Customer Review

8 of 8 people found the following review helpful
4.0 out of 5 stars Micro-history leader, 3 April 2012
This review is from: The Cheese and the Worms: The Cosmos of a Sixteenth-Century Miller (Paperback)
Carlo Ginzburg, an Italian historian of the early-modern period, first published The Cheese and the Worms in 1976. The book is an early example of the emerging and now ubiquitous cultural history, but it is also credited with having started micro-history. Micro-history, a movement more specifically popular in Italian academia, consists of the interpretation of ultra-specific subjects, of ordinary events and individuals, for the light they might shed on broader historical subjects. Another example might include Robert Darnton's Great Cat Massacre, dealing with French popular culture in the ancien régime.

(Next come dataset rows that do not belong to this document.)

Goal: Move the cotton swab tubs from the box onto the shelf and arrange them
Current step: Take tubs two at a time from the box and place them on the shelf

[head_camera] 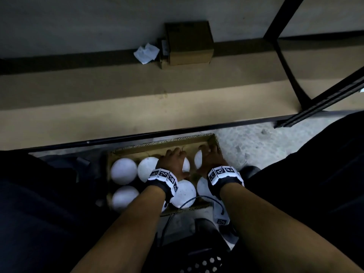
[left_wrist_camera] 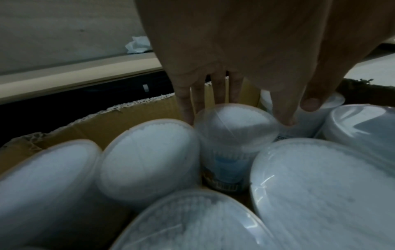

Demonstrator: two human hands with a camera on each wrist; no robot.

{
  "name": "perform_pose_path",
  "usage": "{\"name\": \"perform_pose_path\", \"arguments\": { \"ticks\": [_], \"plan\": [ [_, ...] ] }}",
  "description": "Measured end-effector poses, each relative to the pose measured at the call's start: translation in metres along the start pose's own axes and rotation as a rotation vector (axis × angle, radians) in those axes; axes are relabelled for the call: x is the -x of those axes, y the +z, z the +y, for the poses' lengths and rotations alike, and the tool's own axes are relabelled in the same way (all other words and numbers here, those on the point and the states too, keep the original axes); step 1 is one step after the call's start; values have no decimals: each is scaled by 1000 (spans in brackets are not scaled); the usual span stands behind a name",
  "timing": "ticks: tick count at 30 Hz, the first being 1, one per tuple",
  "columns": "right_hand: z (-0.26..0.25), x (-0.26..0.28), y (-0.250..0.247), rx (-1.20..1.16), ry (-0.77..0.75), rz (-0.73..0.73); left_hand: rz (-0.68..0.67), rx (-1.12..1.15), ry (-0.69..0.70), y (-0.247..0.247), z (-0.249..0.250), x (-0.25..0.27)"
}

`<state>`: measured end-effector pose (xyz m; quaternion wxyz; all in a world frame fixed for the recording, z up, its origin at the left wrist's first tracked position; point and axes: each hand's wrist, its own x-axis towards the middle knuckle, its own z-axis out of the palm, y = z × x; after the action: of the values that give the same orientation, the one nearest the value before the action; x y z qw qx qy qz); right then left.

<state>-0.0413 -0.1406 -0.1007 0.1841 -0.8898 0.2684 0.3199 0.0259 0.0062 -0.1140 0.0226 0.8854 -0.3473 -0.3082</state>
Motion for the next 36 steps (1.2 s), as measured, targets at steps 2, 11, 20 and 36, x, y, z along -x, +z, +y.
{"name": "perform_pose_path", "arguments": {
  "ticks": [2, 11, 20, 36],
  "plan": [
    [-1, 3, -1, 5, -2, 4, -11, 4, -33, 0, 2, -2],
    [-6, 3, 1, 52, 11, 77, -73, 35, -94, 2, 6, -8],
    [-13, 8, -7, 53, -11, 16, -34, 95, -75, -11, 8, 1],
    [-34, 53, -88, 53, -148, 179, 186, -30, 50, -95, 11, 51]
  ]
}}
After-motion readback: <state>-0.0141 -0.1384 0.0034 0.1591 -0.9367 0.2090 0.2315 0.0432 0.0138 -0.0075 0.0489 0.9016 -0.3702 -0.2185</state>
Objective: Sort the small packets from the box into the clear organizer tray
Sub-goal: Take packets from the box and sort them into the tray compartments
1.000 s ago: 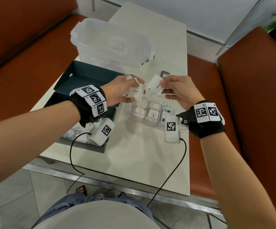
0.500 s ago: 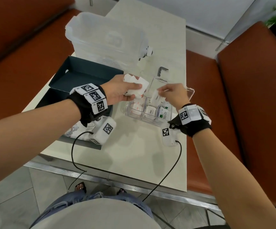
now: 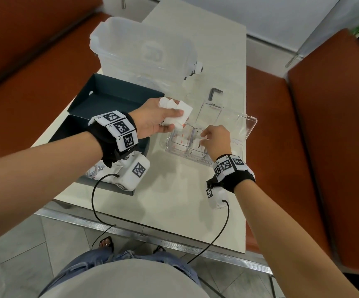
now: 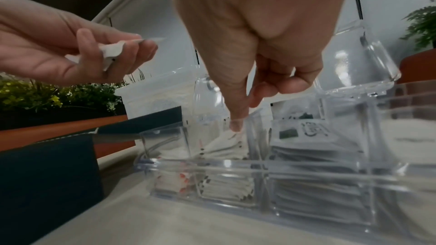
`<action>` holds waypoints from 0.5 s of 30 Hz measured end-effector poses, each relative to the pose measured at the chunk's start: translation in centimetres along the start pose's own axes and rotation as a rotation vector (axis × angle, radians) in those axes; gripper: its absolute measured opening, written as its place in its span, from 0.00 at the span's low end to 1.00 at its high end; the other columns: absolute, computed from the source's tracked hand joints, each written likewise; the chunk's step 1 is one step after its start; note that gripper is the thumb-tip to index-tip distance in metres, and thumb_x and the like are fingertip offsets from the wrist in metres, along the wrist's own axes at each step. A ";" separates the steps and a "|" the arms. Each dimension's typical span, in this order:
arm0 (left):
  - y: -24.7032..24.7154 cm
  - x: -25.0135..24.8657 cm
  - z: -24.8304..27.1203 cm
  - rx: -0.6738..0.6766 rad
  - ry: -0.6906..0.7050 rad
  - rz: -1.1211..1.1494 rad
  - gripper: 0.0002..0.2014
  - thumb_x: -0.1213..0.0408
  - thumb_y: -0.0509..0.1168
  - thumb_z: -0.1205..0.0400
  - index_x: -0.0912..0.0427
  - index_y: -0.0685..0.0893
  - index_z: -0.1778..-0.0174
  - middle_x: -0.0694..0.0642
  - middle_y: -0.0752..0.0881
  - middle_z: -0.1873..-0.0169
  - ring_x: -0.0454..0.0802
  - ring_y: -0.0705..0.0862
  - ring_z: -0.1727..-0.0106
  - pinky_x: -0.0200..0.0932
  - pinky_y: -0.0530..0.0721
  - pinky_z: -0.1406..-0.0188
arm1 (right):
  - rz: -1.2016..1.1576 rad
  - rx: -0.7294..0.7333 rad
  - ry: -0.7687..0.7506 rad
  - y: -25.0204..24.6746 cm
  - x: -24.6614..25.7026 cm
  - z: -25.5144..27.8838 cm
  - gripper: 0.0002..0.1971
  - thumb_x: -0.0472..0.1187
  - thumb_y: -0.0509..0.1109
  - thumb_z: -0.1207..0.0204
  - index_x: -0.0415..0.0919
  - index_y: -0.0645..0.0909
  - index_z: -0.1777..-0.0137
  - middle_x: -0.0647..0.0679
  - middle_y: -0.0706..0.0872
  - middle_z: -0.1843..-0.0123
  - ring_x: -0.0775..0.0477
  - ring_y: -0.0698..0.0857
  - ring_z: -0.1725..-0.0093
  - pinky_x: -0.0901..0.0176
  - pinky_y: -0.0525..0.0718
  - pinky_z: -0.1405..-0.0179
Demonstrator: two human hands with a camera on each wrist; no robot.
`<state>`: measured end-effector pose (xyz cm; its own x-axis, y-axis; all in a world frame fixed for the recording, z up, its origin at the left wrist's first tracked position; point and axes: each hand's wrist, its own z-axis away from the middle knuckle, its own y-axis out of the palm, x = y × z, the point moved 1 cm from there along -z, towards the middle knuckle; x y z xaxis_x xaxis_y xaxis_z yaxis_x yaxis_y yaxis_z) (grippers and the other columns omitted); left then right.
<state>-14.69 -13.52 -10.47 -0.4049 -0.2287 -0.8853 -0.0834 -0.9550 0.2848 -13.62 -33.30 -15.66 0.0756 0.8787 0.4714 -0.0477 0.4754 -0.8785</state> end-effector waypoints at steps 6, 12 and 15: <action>0.1 -0.2 -0.1 -0.007 -0.003 0.025 0.12 0.71 0.70 0.20 0.56 0.81 0.42 0.62 0.87 0.45 0.53 0.89 0.54 0.35 0.84 0.72 | 0.299 0.036 -0.061 -0.3 0.3 0.3 0.03 0.39 0.74 0.27 0.49 0.87 0.57 0.51 0.89 0.52 0.43 0.81 0.44 0.46 0.67 0.40; 1.1 -0.1 -0.1 0.003 -0.019 0.030 0.16 0.70 0.71 0.20 0.57 0.80 0.38 0.64 0.86 0.39 0.61 0.87 0.41 0.36 0.84 0.72 | 0.419 0.072 -0.123 -0.3 0.8 0.7 0.09 0.37 0.67 0.24 0.49 0.87 0.55 0.51 0.89 0.52 0.43 0.83 0.46 0.47 0.66 0.39; 1.5 -0.1 -0.2 -0.002 -0.002 0.018 0.13 0.71 0.73 0.22 0.56 0.83 0.43 0.62 0.87 0.43 0.56 0.87 0.48 0.36 0.84 0.72 | 0.255 0.013 -0.161 -2.3 1.0 0.7 0.08 0.37 0.67 0.21 0.46 0.88 0.54 0.51 0.90 0.52 0.44 0.84 0.48 0.48 0.72 0.38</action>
<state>-14.61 -14.99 -10.05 -0.4084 -0.2456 -0.8791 -0.0742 -0.9510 0.3001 -14.14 -33.44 -13.13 -0.0990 0.9651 0.2425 -0.0581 0.2377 -0.9696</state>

Here Ginzburg goes through the records of two Inquisition trials of the late sixteenth-century. The individual on trial is Domenico Scandella, a miller from a small village in Venetia. Scandella was in many ways special. He was literate, to begin with. And he had very set and unorthodox notions about the cosmos, creation, the Trinity, the soul, and many other things. He preached to fellow villagers and strangers alike, and on occasion defied the clergy. His story is fascinating in its own right: Ginzburg takes us through the books the miller read, what he appears to have taken away from them and how, his social views, what can be known of his private fate. And it also resonates with broader contemporary change: the Reformation and counter-Reformation, the growth and repression of heretical movements in Italy, social and political upheaval in the region. (The book, abundantly footnoted, is nevertheless accessible to the non-academic reader and is moreover an excellent yarn). Yet Ginzburg makes even more ambitious claims. According to him, Scandella's ideas were derived from a long-held peasant oral tradition, a tradition that had for centuries survived and adapted to Christianity but was finally being threatened by the diffusion of print. This credo, according to Ginzburg, was pagan in origin and pan-European. Each reader will be left to judge whether the miller's story can sustain such claims, and micro-history its own, bold aspirations.